Prior to the completion date, the appellant exercised his right to a walk-through and identified certain deficiencies. When the deficiencies were not rectified to his satisfaction, the appellant filed a notice to arbitrate seeking a determination of the identified deficiencies, quantification of the cost to him of remedying such deficiencies and orders concerning payment.
The notice was filed with the Vancouver International Arbitration Centre. An arbitrator held that all the claims put forward by the appellant in his notice of civil claim included a claim for damages against the respondent for failing to complete the construction of the home in accordance with the contract.
He held that the arbitration was barred by the doctrine of res judicata, and dismissed the arbitration proceeding.
Bollhorn filed an application seeking leave to appeal the dismissal of his notice to arbitrate, arguing that the arbitrator erred in law in finding that the issues submitted to arbitration were res judicata.
The respondent contested the leave application on its merits, and argued that British Columbia’s domestic arbitration scheme removes all court jurisdiction in respect of any appeal of the arbitrator’s decision.
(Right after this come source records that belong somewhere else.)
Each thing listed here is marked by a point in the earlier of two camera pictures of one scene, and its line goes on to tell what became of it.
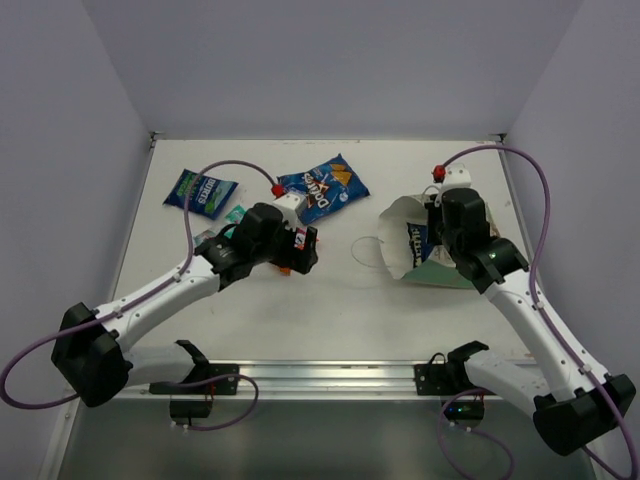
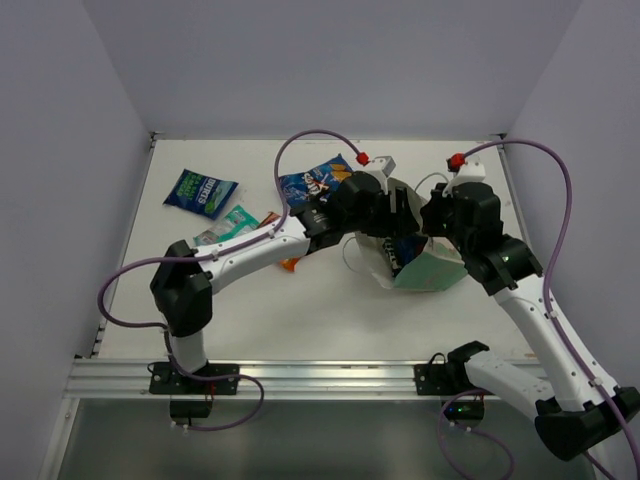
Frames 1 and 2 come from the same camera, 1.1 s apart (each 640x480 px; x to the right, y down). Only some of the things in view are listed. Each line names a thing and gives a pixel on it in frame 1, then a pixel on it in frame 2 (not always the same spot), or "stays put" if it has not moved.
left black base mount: [191, 397] stays put
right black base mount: [462, 401] stays put
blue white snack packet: [419, 242] -> [388, 247]
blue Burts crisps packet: [209, 196] stays put
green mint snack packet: [225, 226] stays put
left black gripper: [304, 248] -> [405, 212]
Justice Saunders observed that there was “considerable force” to the appellant’s assertion of an error of law in the application of res judicata as the deficiency walk‑through was done well after the court hearing of the claim for specific performance and as the contract had assigned disputes about deficiencies exclusively to arbitration.
The judge further noted that court pleadings in the appellant’s action for specific performance did not appear to advance a claim for deficiencies, and that the court had addressed only the issues of the title of the property, and the markup and taxes payable to the respondent on the change orders.
Justice Saunders did, however, also note that there was considerable force to the respondent’s assertion that the arbitration scheme does not allow for an appeal.
The judge noted that the Arbitration Act restricted involvement of courts in arbitration proceedings conducted in British Columbia.
Under s. 59 of the Act, there is no appeal to a court from an arbitral award unless the parties to the arbitration consent or justice of the court grants leave to appeal.
The provision further notes that there is no appeal from an arbitral award if the arbitration agreement expressly states that the parties to the agreement may not appeal any question of law arising out of such an award.
The judge also observed that the domestic rules promulgated by the arbitration centre which apply to expedited proceedings for claims that do not exceed $250,000, did not permit an appeal on a question of law from an award issued under the procedure unless consented by both parties.
The appellant submitted that Part D of the centre’s rules provided for an appeal on a question of law arising out of an award where the arbitration agreement expressly provides for such an appeal, or by agreement of the parties. The judge noted that there was no such agreement between the parties in the case at bar.
The appellant also contested the characterization of the arbitrator’s decision as an award.
“The parties, through their submissions, have revealed a lacuna in this domestic arbitration scheme, and it is a gap that may confound the general understanding of ‘where there is a right, there is a remedy’,” Justice Saunders wrote, adding that depending on whether the decision is an “award”, no other forum may be available to the appellant because the contract assigned the dispute exclusively to arbitration.
The judge determined that it was appropriate to refer the application to a division of the court, noting issues including the application of the centre’s rules, the significance of the outcome to the practice of dispute resolution and the right of parties to a hearing on the merits of a claim.
Counsel for the parties were not immediately available for comment.
Counsel for the appellant was Katrin Iacono of Barker & Company.
Counsel for the respondent was Mark Danielson of Pushor Mitchell LLP.